Outside of training, the academy adhered to a baseline daily water intake of ½ an ounce of water per pound of body weight. It’s important to note that water intake includes more than just drinking water. For example, someone on a healthful minimally processed diet can achieve up to 50% of their baseline water intake through a combination of food and other fluids (like coffee or tea). But while processed foods tend to contain greater water content, they also contain less sodium, the second half of proper hydration.

That’s why Chan educated the academy on the problem of overhydration and the importance of sodium. Drinking too much plain water, as I mentioned earlier, can cause dangerously low serum sodium levels. On days with a low level of activity, drinking to thirst—rather than on a set schedule—is sufficient (and encouraged to prevent hyponatremia).
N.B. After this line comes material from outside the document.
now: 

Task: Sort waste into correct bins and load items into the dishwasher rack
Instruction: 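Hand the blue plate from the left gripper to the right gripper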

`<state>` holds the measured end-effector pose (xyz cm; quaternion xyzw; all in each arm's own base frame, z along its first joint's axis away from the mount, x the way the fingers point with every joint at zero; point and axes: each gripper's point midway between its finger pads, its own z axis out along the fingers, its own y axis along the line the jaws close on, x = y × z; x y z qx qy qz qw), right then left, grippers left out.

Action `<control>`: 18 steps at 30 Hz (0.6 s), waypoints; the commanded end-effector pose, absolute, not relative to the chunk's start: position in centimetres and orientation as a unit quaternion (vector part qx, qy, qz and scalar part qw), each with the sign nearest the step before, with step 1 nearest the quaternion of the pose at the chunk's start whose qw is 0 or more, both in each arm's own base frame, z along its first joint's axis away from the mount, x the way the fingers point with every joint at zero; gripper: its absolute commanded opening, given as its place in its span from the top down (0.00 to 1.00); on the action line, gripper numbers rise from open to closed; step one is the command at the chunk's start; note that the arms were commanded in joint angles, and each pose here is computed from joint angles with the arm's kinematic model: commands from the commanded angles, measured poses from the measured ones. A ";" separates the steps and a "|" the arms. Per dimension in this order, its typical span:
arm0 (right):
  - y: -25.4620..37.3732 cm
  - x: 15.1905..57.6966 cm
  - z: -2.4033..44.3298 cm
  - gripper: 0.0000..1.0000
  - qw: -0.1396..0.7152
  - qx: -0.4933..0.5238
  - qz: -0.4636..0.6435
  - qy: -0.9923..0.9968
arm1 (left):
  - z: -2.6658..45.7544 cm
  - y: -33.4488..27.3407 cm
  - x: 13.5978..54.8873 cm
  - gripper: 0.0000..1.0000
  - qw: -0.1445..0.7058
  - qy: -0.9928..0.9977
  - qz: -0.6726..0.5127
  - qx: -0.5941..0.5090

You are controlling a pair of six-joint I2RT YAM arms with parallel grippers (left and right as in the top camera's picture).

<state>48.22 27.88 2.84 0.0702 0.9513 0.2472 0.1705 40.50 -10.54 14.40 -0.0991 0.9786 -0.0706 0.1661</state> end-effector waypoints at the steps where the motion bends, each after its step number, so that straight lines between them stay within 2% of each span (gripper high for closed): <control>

The other way to prevent exercise-associated hyponatremia (and thereby reduce your risk of rhabdomyolysis) is to drink LMNT. Along with water, we must replace electrolytes lost through sweat. LMNT contains a science-backed ratio of electrolytes in each stick pack: 1000 mg sodium, 200 mg potassium, and 60 mg magnesium.

The result? Chan says: “By using this protocol [in 2021], incorporating electrolytes (free to all our recruits), and adhering to strict weight loss restrictions, we had zero heat-related injuries and minimal exercise-related injuries.”

I know it’s anecdotal evidence, but the published data also suggests that bumping up fluids and electrolytes can go a long way towards preventing rhabdomyolysis and the renal complications that may come with it.